Strange New Worlds is a science fiction board game published by Gametime Games, a division of Heritage Models, in 1978.

==Description==
Strange New Worlds is a game for 2–6 players where each player travels to new star systems and attempts to colonize planets.

===Gameplay===
Each player controls one starship, and may purchase crew cards such as Astro-Marines, Science Officer, and Star Soldier. Only four cards may be on the starship at a time.

===Movement===
The starship can hyperjump to another star system, but cannot hyperjump back. Critic Geoffrey Barnard called it "rather like a series of one-way elevators."

===Colonization===
When a starship arrives at a new star, the player draws a card to determine what type of planet it is. This can be benign — "Excellent Farming Conditions" — in which case the player can successfully colonize it by leaving a Colonist card behind and paying a bank fee. The colonized planet will now provide income to the player.

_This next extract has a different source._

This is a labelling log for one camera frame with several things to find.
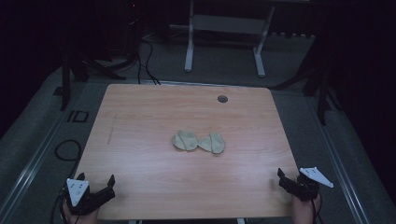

However, a planet might require a special type of crew member to colonize it. For example, for a planet without air the player must have in their hand, or be able to purchase, a Science Officer crew card, as well as paying 50 credits in cosmic currency. Another planet with a warrior tradition might require Astro-Marines. If the player does not have the required crew card and cannot purchase it, the starship must leave the system with the planet uncolonized.

===Combat===
One player can attack another player's colony, attempting to conquer it. If the attacking player has the correct crew card needed, and it has a greater value than the crew card currently on the planet, the conquest is successful, and ownership is passed to the attacker.

===Victory conditions===
The first player to colonize seven planets is the winner.

==Publication history==
Gametime Games, a division of Heritage Models, published this game as a boxed set in 1978 with cover art by John Hagen.

==Reception==
In Issue 32 of the British wargaming magazine Perfidious Albion, Charles Vasey and Geoffrey Barnard discussed the game. Vasey commented, "This game is deceptively simple but has some lovely design features. The jump-routes are excellent and make for great fun as players realise they cannot go back the way they came." The only issue Vasey had with the game was constantly having to change cash into different denominations. Barnard replied, "The game is intended for up to six players, the full set would encourage masses of conflict and rivalry, but the game works just as well for two player." Vasey concluded, "The board is a little drab, the money counters are a little hard to read, but the cards are excellent. Just right for the multi-player convention game with room for plenty of dirty tricks." Barnard concluded, "You have to try to leave every colony self-supporting — and that applies especially to your home world. If you are left without any Colonists on your ship, and your opponents capture all your colonies, you're stuck, left to wither."

In Issue 24 of The Space Gamer, Norman S. Howe commented that "It's a fascinating, exciting game with overtones of Star Trek and the best space operas. I have not seen a better game this year."

In Issue 15 of Galileo, Marvin Kaye commented, "There is considerable opportunity for skillful play and a fair amount of luck, too. The game pieces, though mostly cardboard, are attractively designed." However, Kaye did find that "the instructions are too brief and fail to detail all the circumstances that may occur in a game. Also, the contest goes on rather too long when it is played by few; it is much more lively when the maximum half-dozen competitors vie for Empire."